TASK DESCRIPTION — Return every line from the records below with the string "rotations".

RECORD EXTRACTS —
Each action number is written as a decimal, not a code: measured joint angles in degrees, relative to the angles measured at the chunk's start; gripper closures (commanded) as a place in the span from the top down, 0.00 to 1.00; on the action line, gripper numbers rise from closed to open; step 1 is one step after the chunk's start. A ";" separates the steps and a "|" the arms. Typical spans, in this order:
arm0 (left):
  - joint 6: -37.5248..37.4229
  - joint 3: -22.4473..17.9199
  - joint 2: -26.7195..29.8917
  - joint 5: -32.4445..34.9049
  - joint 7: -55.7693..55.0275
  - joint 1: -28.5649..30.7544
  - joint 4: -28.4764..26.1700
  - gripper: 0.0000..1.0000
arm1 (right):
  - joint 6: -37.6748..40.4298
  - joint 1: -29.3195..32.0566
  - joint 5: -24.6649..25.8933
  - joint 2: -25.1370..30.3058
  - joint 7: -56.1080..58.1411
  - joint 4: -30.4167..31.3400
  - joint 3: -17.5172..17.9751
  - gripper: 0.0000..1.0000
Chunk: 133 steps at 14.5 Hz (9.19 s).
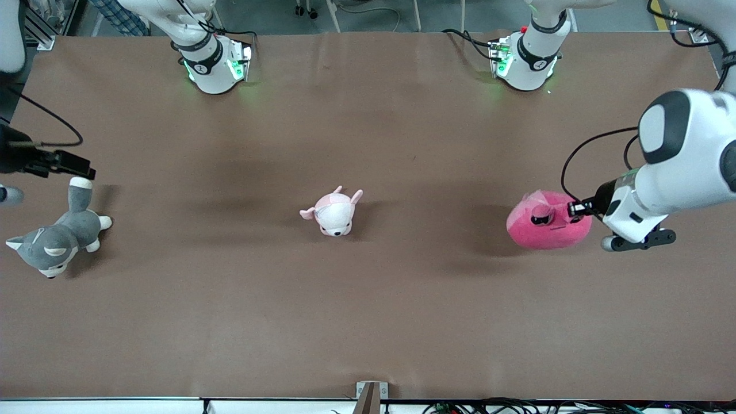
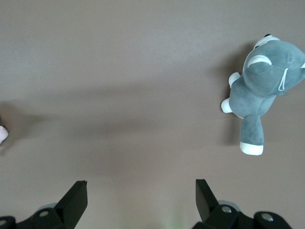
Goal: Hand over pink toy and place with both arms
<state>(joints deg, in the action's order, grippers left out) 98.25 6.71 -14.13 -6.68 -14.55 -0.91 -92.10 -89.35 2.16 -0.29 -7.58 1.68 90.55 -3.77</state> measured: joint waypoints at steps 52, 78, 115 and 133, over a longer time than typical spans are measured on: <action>-0.53 28.29 -2.56 -4.77 -45.40 -10.93 15.22 1.00 | -18.83 -45.36 -15.56 -1.61 -112.24 -4.42 2.05 0.00; -23.06 26.85 11.14 3.34 8.78 30.20 15.30 1.00 | -27.48 -3.06 -15.45 -0.56 -43.06 31.92 -0.13 0.51; -15.23 -0.60 15.54 3.37 12.74 7.01 8.56 1.00 | 1.36 -1.22 2.68 1.59 3.62 -1.57 1.67 1.00; -15.27 -6.36 15.58 3.38 12.74 0.63 8.98 1.00 | 3.67 -1.41 1.01 16.09 2.85 5.34 1.69 1.00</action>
<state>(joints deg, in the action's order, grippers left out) 82.98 0.36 1.45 -3.31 -1.82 -0.28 -83.12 -85.68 0.76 0.72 8.51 4.54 95.89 -2.07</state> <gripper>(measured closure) 0.000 0.000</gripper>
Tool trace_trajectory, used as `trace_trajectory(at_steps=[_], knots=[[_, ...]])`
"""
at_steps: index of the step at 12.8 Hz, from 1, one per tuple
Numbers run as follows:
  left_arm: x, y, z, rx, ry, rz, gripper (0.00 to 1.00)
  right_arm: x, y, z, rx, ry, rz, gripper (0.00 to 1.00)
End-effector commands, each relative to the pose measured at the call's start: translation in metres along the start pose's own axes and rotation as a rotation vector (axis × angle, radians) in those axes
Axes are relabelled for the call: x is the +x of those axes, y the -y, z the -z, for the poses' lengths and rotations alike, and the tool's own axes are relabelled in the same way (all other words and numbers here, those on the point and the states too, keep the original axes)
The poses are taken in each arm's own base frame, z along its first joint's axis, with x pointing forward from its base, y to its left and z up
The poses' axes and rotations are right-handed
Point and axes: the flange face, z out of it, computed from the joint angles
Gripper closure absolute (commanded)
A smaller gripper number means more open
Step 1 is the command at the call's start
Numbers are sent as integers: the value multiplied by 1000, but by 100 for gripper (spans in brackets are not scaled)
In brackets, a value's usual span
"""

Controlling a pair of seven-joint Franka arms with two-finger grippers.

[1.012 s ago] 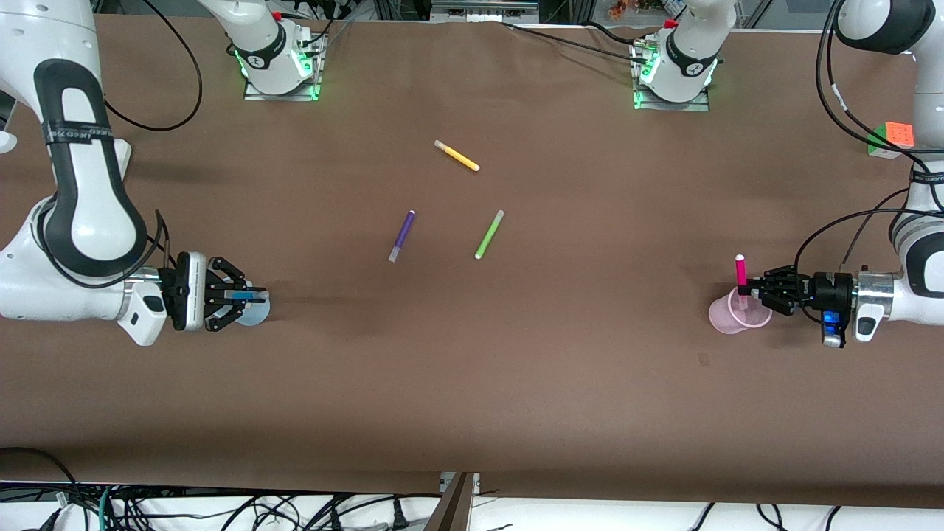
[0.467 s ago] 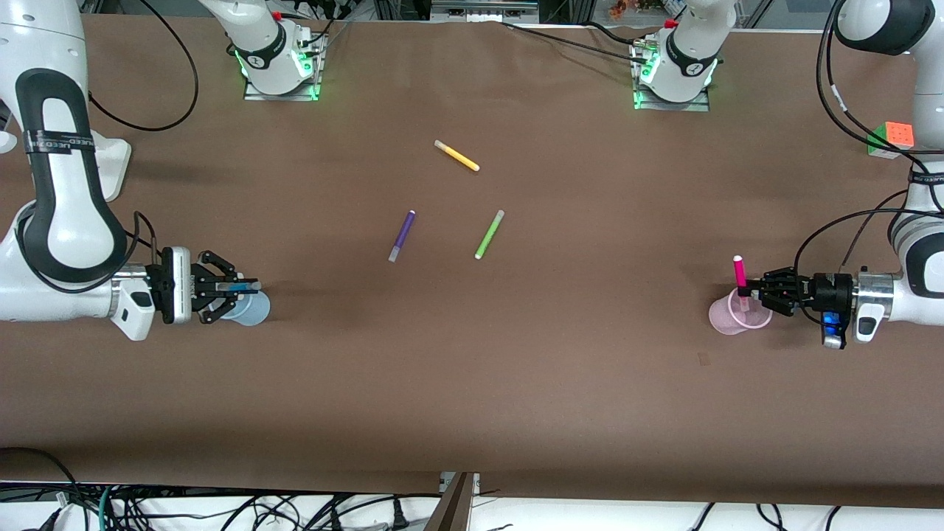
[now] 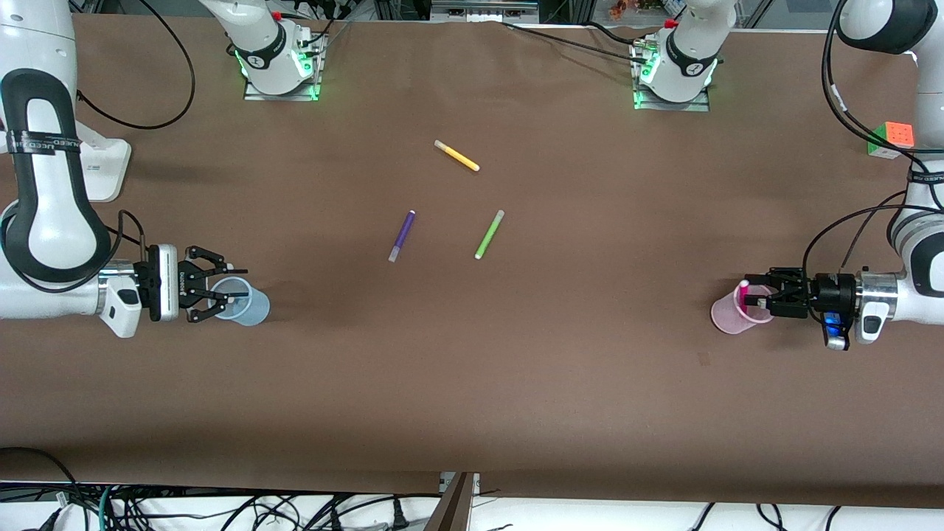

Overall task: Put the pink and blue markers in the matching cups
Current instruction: 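Open both grippers to drop the markers into their matching cups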

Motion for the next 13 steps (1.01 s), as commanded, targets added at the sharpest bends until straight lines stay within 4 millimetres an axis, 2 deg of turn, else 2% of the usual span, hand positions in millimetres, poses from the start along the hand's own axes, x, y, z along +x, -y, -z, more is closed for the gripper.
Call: trace_trajectory(at_steps=[1,3,5,7,8,9,10,11,12,13], knots=[[8,3,12,-4,-58,-40,0,13,4,11,-25,-34,-136,0],[-1,-24,34,18,-108,-61,0,28,1,22,-44,-18,-315,0],[-2,-30,33,20,-108,-46,0,42,-1,32,-66,-18,-523,0],[-9,-41,38,19,-114,-27,0,67,-4,43,-109,56,-690,0],[-24,-60,44,35,-117,-15,0,85,-5,46,-139,97,-782,0],[-40,-85,47,80,-128,-13,0,103,-2,51,-182,134,-887,0],[-67,-119,54,150,-164,-26,0,116,-2,49,-218,162,-998,0],[-99,-153,57,227,-195,-59,0,131,-1,47,-264,193,-1100,0],[-139,-186,62,304,-234,-115,0,143,0,46,-317,229,-1178,0],[-176,-210,63,385,-276,-160,0,158,1,36,-372,280,-1248,0]])
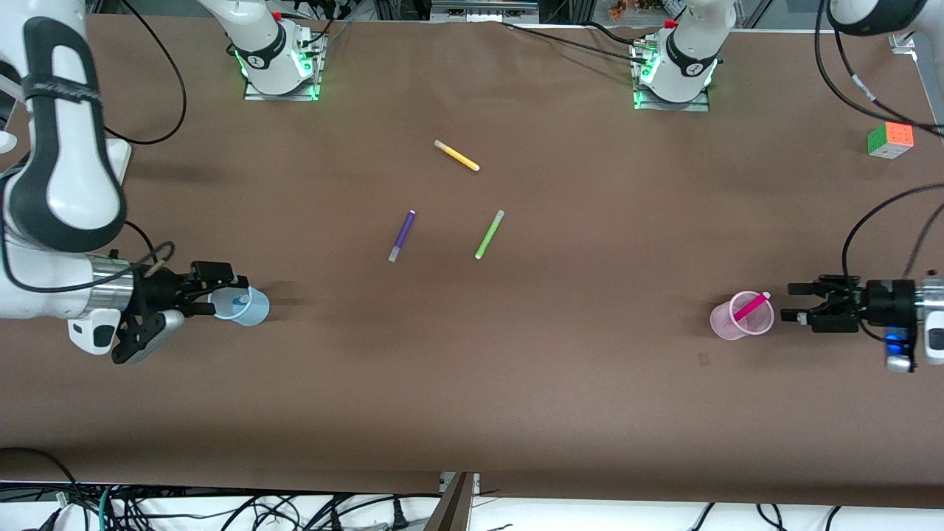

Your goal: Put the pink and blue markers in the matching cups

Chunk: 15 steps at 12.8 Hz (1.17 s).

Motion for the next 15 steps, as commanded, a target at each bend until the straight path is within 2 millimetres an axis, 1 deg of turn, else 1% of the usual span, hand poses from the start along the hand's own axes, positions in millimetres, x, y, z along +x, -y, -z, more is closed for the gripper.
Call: trace_trajectory(at_steps=[1,2,3,4,5,6,7,8,9,10,11,12,15], knots=[[-92,-70,47,206,-142,-92,0,6,30,3,-124,37,-206,0],[-125,-94,55,270,-186,-152,0,5,48,3,-139,54,-297,0],[-153,-113,53,356,-197,-228,0,3,51,6,-168,63,-381,0],[-177,-130,53,436,-232,-278,0,-2,57,17,-239,63,-374,0],[-201,-148,50,500,-269,-313,0,-4,55,22,-302,69,-349,0],[-216,-161,41,549,-275,-339,0,-7,61,30,-326,70,-339,0],[-230,-172,33,579,-271,-361,0,-14,70,50,-334,51,-336,0],[-243,-180,24,625,-278,-380,0,-21,68,59,-328,66,-348,0],[-254,-184,15,648,-273,-396,0,-31,73,78,-343,61,-359,0],[-261,-183,1,667,-263,-405,0,-47,85,104,-378,35,-359,0],[-267,-182,-6,670,-278,-415,0,-62,89,126,-477,28,-348,0],[-271,-179,-14,676,-289,-423,0,-70,92,134,-518,25,-347,0],[-274,-172,-26,678,-327,-449,0,-107,111,162,-508,-8,-354,0]])
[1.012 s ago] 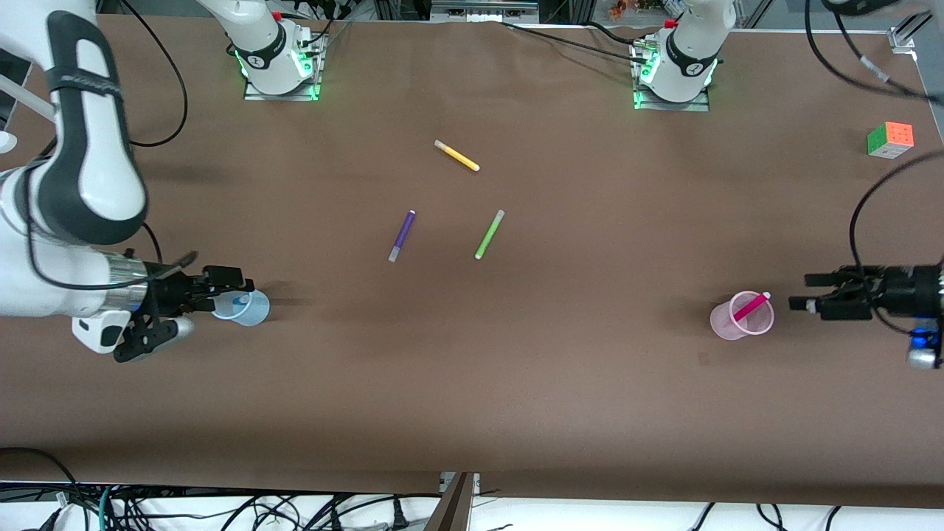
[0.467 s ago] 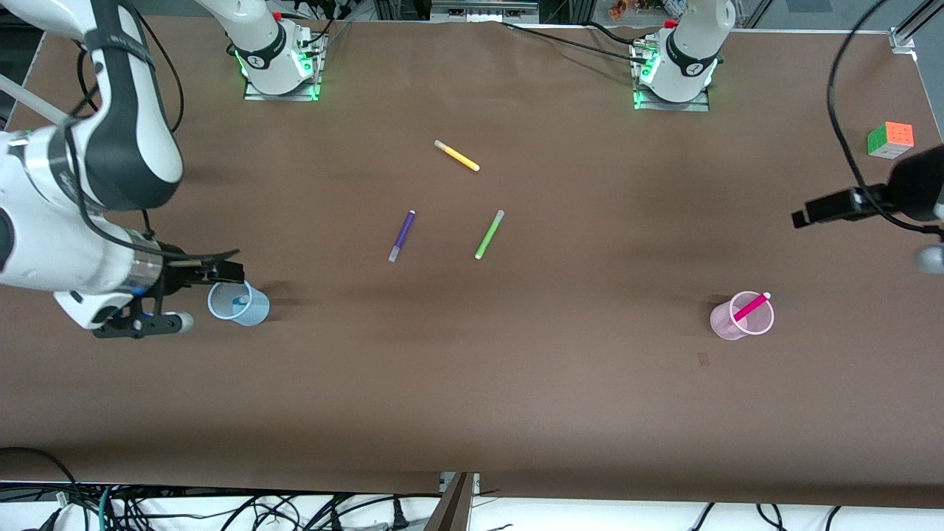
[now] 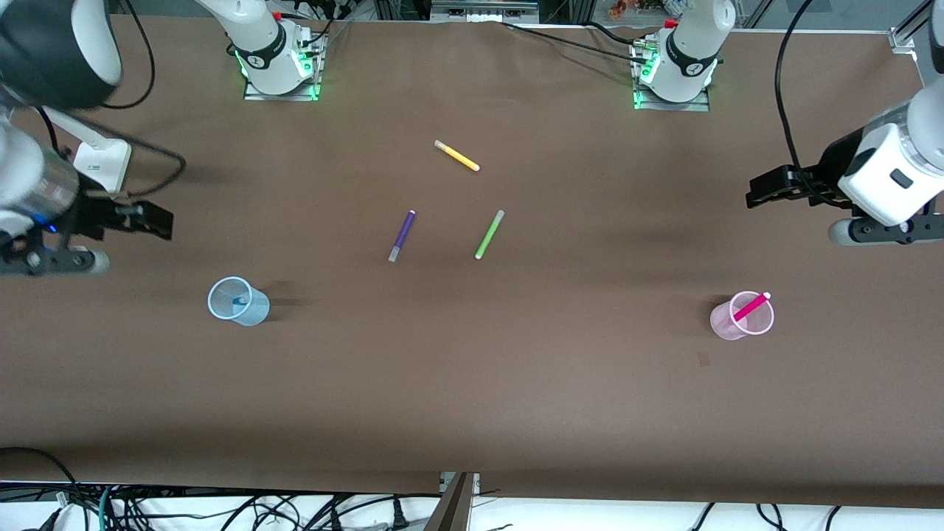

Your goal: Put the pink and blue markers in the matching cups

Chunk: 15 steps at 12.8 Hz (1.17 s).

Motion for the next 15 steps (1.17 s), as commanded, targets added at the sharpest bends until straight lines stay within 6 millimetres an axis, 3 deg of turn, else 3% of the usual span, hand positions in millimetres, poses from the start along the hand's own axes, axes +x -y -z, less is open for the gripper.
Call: trace_trajectory(at_steps=[1,4,7,9,15], knots=[[-20,4,-7,41,-46,-43,0,-36,-9,19,-15,-13,-23,0],[-27,8,-15,50,-69,-79,0,-56,-27,11,102,36,-52,0],[-31,4,-14,53,-81,-85,0,-64,-30,10,104,72,-58,0],[-31,2,-11,51,-87,-89,0,-62,-40,3,107,93,-64,0],[-35,-6,-10,54,-85,-104,0,-48,-32,-1,103,92,-45,0]])
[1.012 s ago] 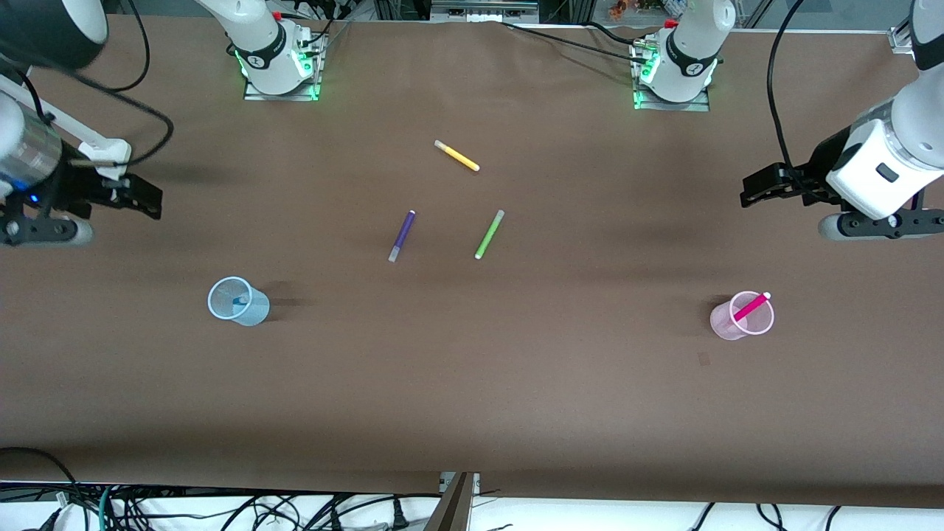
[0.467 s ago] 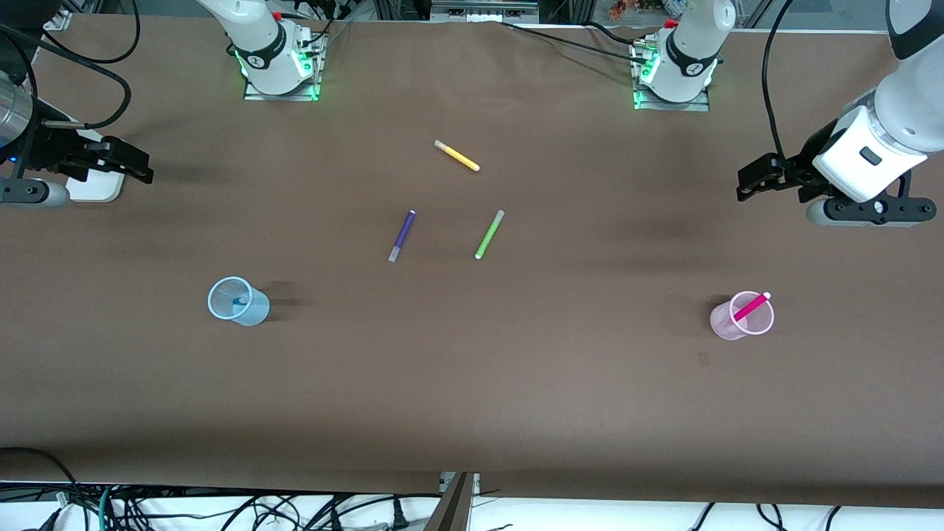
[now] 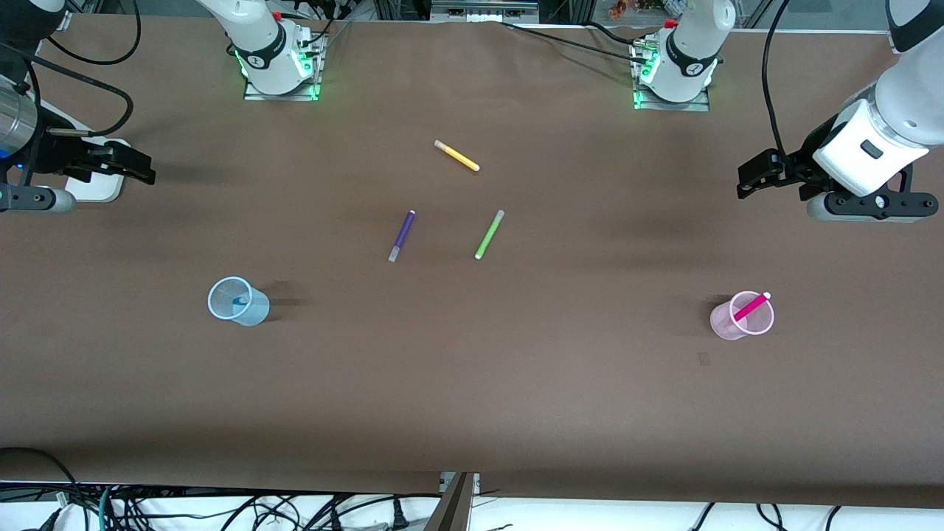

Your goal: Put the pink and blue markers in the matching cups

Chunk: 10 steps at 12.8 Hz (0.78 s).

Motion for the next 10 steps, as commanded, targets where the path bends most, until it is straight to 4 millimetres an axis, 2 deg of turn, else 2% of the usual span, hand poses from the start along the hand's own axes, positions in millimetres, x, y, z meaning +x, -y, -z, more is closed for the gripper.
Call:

TASK OUTPUT —
Axes are relabelled for the call: x is the +x of those axes, y the -y, z the -z, for the poses' lengths and rotations alike, and the tool's own axes are relabelled in the same way (all other words and numbers here, those on the point and the states too, keep the original axes)
The poses' axes and rotations are right-handed

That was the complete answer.